Comiso, 10 febbraio 2026 – «Il bilancio di previsione 2026 approvato dalla maggioranza di destra è l’ennesima prova di una gestione finanziaria irresponsabile, costruita su entrate gonfiate e servizi essenziali sempre più impoveriti». È con queste parole che il capogruppo del Partito Democratico al Consiglio comunale di Comiso, Gigi Bellassai, ha commentato l’atto contabile discusso ed esitato in aula.
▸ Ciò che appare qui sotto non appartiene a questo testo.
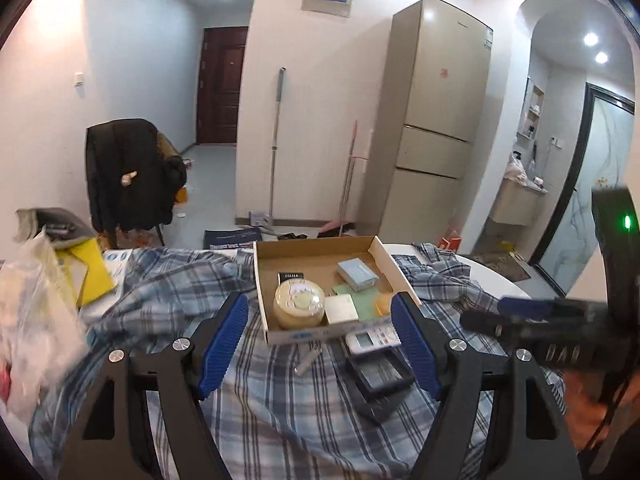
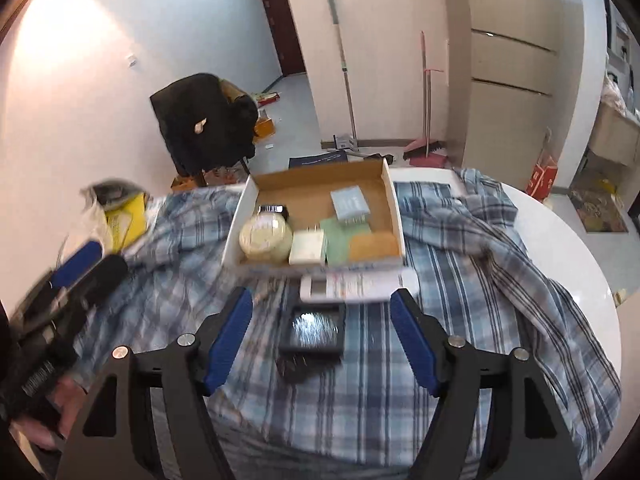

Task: Organize rigid objects
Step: 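Reach down and close the right tool on the black square glass tray, then close the left tool on the silver nail clipper while the right tool holds the tray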

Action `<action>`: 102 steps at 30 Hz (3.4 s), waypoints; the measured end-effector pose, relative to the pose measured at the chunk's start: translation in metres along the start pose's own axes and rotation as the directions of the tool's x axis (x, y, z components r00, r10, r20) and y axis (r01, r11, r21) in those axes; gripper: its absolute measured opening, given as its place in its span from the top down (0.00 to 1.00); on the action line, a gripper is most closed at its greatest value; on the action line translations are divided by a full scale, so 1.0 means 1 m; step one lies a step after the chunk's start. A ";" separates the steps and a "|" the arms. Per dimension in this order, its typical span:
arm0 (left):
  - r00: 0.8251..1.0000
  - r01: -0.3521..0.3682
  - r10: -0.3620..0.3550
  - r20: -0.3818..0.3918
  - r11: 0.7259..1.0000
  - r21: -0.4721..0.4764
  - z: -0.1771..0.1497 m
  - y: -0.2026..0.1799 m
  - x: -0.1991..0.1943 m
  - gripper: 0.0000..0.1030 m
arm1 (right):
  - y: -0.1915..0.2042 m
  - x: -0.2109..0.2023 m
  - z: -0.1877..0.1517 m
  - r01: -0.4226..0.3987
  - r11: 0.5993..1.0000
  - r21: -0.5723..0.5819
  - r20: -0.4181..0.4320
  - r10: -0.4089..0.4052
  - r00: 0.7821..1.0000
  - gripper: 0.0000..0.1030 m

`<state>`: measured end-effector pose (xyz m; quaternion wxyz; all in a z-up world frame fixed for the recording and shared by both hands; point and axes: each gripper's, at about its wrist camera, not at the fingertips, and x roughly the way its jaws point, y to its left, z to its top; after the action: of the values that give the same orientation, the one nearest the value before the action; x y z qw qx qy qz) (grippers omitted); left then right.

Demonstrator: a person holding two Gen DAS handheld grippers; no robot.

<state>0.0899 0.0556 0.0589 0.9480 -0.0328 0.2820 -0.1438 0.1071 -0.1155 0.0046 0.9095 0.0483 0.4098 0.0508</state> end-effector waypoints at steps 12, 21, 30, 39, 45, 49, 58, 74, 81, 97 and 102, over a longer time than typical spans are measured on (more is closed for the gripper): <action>0.997 -0.071 0.071 0.023 0.997 0.018 -0.015 -0.005 -0.029 0.26 | 0.000 0.013 -0.030 0.048 0.999 0.023 -0.053 -0.046 0.998 0.26; 0.994 -0.112 0.112 -0.018 0.992 -0.051 -0.036 0.033 0.034 0.20 | 0.015 0.072 -0.028 0.069 0.998 -0.010 -0.089 -0.070 0.994 0.13; 0.972 -0.236 0.236 -0.021 0.972 0.000 -0.069 0.051 0.070 0.17 | 0.018 0.137 -0.036 0.080 0.996 -0.051 -0.168 -0.087 0.982 0.13; 0.975 -0.214 0.215 -0.055 0.977 0.011 -0.075 0.050 0.080 0.16 | 0.027 0.159 -0.040 0.094 0.990 -0.107 -0.195 -0.114 0.974 0.13; 0.977 -0.209 0.209 -0.032 0.978 -0.001 -0.075 0.051 0.076 0.16 | 0.024 0.166 -0.037 0.123 0.987 -0.107 -0.194 -0.142 0.971 0.33; 0.983 -0.176 0.175 -0.049 0.984 -0.022 -0.066 0.051 0.061 0.16 | 0.010 0.148 -0.036 0.073 0.994 -0.078 -0.208 -0.087 0.974 0.33; 0.998 0.011 -0.011 -0.055 1.000 0.003 -0.030 0.020 0.057 0.16 | -0.049 0.084 -0.022 0.124 0.992 0.025 0.038 -0.125 0.991 0.33; 0.950 0.075 -0.033 -0.309 0.989 0.124 -0.058 -0.007 0.154 0.60 | -0.093 0.110 -0.046 0.115 0.990 0.078 -0.012 -0.114 0.993 0.33; 0.931 0.108 -0.030 -0.363 0.974 0.197 -0.057 -0.002 0.179 0.60 | -0.084 0.110 -0.048 0.095 0.995 0.031 0.001 -0.095 0.995 0.33; 0.908 0.103 -0.026 -0.418 0.982 0.161 -0.068 0.006 0.209 0.90 | -0.087 0.112 -0.049 0.080 0.996 0.041 -0.010 -0.080 0.997 0.33; 0.922 0.075 -0.001 -0.386 0.982 0.176 -0.066 0.000 0.195 0.90 | -0.086 0.109 -0.049 0.080 0.996 0.039 0.004 -0.081 0.997 0.33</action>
<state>0.2102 0.0003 -0.0991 0.8702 0.0798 0.4469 -0.1917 0.1467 -0.1838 -0.1194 0.9109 0.0494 0.4097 0.0061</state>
Secondo Bellassai, il documento approvato fotografa una situazione economica ormai drammatica, aggravata da scelte che continuano a “mettere polvere sotto il tappeto” invece di affrontare i problemi strutturali dell’Ente. L’opposizione aveva presentato un pacchetto di emendamenti mirati a sostenere i servizi fondamentali – dalla refezione scolastica all’assistenza ai disabili, dalle politiche giovanili al verde pubblico, fino al sostegno alle imprese locali – proponendo tagli alle spese non prioritarie. «Emendamenti respinti senza alcun confronto», denuncia Bellassai, «a dimostrazione di una maggioranza sorda alle reali esigenze della comunità».
Il capogruppo richiama inoltre le ripetute segnalazioni dei Revisori dei Conti, che da anni invitano il Comune a monitorare con rigore la spesa, a non impegnare risorse inesistenti e a riorganizzare gli uffici per garantire efficacia amministrativa. Un allarme rimasto inascoltato, mentre lo squilibrio finanziario si aggrava: fondo passività potenziali in sofferenza, dubbi sulla congruità del fondo crediti di dubbia esigibilità, riscossione spontanea ferma al 33,33% e un deficit commerciale che supera i 20 milioni di euro in fatture arretrate.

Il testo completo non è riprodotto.